§ **Task to carry out**:
This task calls for copying every line of the records that includes the word "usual".

§ **Task inputs**:
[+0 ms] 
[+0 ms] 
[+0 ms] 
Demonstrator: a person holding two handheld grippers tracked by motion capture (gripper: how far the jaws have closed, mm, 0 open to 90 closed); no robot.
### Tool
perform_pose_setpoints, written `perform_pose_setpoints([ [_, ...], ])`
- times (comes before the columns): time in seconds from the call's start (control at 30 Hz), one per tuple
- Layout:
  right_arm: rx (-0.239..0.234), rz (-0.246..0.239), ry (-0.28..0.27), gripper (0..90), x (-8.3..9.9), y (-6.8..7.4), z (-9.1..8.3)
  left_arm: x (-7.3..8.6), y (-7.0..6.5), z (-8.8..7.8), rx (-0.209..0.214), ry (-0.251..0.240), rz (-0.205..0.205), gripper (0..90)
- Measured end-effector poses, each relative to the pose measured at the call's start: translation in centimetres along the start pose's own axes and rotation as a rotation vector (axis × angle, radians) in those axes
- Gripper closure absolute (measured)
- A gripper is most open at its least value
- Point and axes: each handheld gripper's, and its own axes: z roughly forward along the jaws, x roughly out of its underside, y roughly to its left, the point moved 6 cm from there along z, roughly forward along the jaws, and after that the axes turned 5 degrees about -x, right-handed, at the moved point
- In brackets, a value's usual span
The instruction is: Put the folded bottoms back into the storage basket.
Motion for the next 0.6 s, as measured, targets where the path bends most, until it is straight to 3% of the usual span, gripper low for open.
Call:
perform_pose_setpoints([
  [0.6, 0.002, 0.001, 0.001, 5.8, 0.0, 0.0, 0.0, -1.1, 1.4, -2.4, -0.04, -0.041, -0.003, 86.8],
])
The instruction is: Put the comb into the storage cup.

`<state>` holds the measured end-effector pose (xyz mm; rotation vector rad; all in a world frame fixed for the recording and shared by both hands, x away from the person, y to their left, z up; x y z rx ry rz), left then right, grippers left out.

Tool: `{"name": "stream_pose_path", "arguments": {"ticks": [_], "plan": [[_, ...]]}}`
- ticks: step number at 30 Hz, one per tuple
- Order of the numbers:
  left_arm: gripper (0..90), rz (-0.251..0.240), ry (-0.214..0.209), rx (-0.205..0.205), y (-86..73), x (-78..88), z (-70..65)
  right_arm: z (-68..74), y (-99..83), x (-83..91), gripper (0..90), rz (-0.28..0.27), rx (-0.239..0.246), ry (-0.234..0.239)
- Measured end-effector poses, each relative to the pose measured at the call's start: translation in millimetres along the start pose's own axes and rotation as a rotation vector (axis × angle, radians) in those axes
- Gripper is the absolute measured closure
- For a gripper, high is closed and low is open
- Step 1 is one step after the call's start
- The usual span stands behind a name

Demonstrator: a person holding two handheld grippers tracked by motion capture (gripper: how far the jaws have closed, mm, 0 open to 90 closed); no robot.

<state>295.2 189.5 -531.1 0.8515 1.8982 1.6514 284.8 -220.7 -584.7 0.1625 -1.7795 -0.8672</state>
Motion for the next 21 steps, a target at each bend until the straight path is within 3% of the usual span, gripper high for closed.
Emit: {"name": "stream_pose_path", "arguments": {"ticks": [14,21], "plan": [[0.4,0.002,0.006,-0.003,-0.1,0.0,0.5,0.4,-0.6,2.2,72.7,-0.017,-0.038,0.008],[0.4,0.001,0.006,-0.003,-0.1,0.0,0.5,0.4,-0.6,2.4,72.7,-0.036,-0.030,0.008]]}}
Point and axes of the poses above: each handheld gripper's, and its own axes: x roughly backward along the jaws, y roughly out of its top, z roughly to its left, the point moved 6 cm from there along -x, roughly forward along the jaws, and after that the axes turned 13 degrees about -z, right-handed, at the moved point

§ **Answer box**:
- In brackets, a value's usual span
Motion for the next 0.6 s, as measured, targets where the path bends most, until it is straight to 3% of the usual span, gripper low for open.
- The usual span stands behind a name
Motion for the next 21 steps, a target at each bend until the straight path is within 3% of the usual span, gripper high for closed.

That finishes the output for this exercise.